Miss Helstone étudia bien l’esprit et le cœur qui venaient de se révéler à elle. Elle ne trouva pas une grande intelligence, à admirer : la vieille fille n’avait que de la sensibilité ; mais elle découvrit en miss Ainley tant de bonté, de douceur, de patience, de franchise, de désir d’être utile, qu’elle inclina respectueusement sa propre intelligence devant celle de la vieille fille. Qu’étaient son amour de la nature, son sentiment du beau, ses plus diverses et ses plus ferventes émotions, sa plus profonde faculté de penser et de comprendre, comparés aux vertus pratiques de cette bonne femme ? Pour un moment, ces avantages lui parurent n’être que les belles formes de l’égoïsme, et elle les foula mentalement aux pieds.

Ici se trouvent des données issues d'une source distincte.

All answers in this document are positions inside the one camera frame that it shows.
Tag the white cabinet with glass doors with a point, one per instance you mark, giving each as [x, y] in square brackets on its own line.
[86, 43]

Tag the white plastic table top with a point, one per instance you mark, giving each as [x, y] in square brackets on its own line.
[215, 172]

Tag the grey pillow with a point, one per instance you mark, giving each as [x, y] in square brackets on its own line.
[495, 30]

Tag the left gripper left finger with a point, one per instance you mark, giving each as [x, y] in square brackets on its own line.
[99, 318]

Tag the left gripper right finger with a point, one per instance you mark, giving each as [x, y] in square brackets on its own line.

Elle sentait, il est vrai, avec peine que la vie qui avait fait miss Ainley heureuse ne pouvait lui donner le bonheur : toute pure et tout active que fût cette existence, elle lui paraissait profondément triste, parce qu’elle était si dépourvue d’amour, selon elle, si abandonnée ! Cependant elle réfléchit sans doute qu’il ne fallait que l’habitude pour la rendre possible et même agréable à qui que ce fût. Elle comprit qu’il était méprisable de dépérir sentimentalement, de caresser de secrètes douleurs, de vains souvenirs ; de rester dans l’inertie, de perdre sa jeunesse dans une douloureuse langueur, et de vieillir sans rien faire.

« Je veux me mettre en mouvement et essayer d’être sage, si je ne peux devenir bonne, » fut sa résolution.

Elle demanda alors à miss Ainley si elle pouvait l’aider en quelque chose dans ses œuvres de bienfaisance. Miss Ainley lui dit qu’elle le pouvait, et lui indiqua, quelques pauvres familles de Briarfield qu’il serait bon qu’elle visitât ; elle lui donna également, sur sa demande, quelques travaux à faire pour certaines femmes pauvres qui avaient de nombreux enfants et qui étaient inhabiles aux travaux d’aiguille.

Caroline retourna à la rectorerie, traça ses plans et prit la résolution de n’en pas dévier. Elle consacra une partie de son temps à ses diverses études, et l’autre partie aux travaux que lui pourrait demander miss Ainley ; le reste devait être donné à l’exercice : aucun moment n’était laissé aux pensées fiévreuses qui avaient empoisonné la soirée du dimanche précédent.

Il faut lui rendre cette justice, qu’elle mit à exécution ses plans consciencieusement et avec persévérance. Ce fut un dur labeur tout d’abord, ce fut un dur labeur jusqu’à la fin ; mais il l’aida à combattre et à vaincre sa douleur, il la tint occupée, l’empêcha de songer au passé, et des éclairs de satisfaction vinrent illuminer sa vie monotone, lorsqu’elle avait la conscience d’avoir fait du bien, d’avoir causé du plaisir ou adouci des souffrances.

Cependant je dois dire La vérité : ces efforts ne lui donnèrent ni la santé du corps ni la continuelle paix de l’âme ; elle dépérit, elle devint de jour en jour plus triste et plus pâle ; le nom de Moore ne pouvait sortir de sa mémoire : une élégie du passé résonnait constamment à son oreille ; un cri intérieur se faisait sans cesse entendre en elle. Le poids d’une âme brisée et de facultés souffrantes et paralysées écrasa sa vive et alerte jeunesse. L’hiver sembla envahir son printemps : les trésors de son intelligence s’engourdirent peu à peu dans une glaciale et aride stagnation.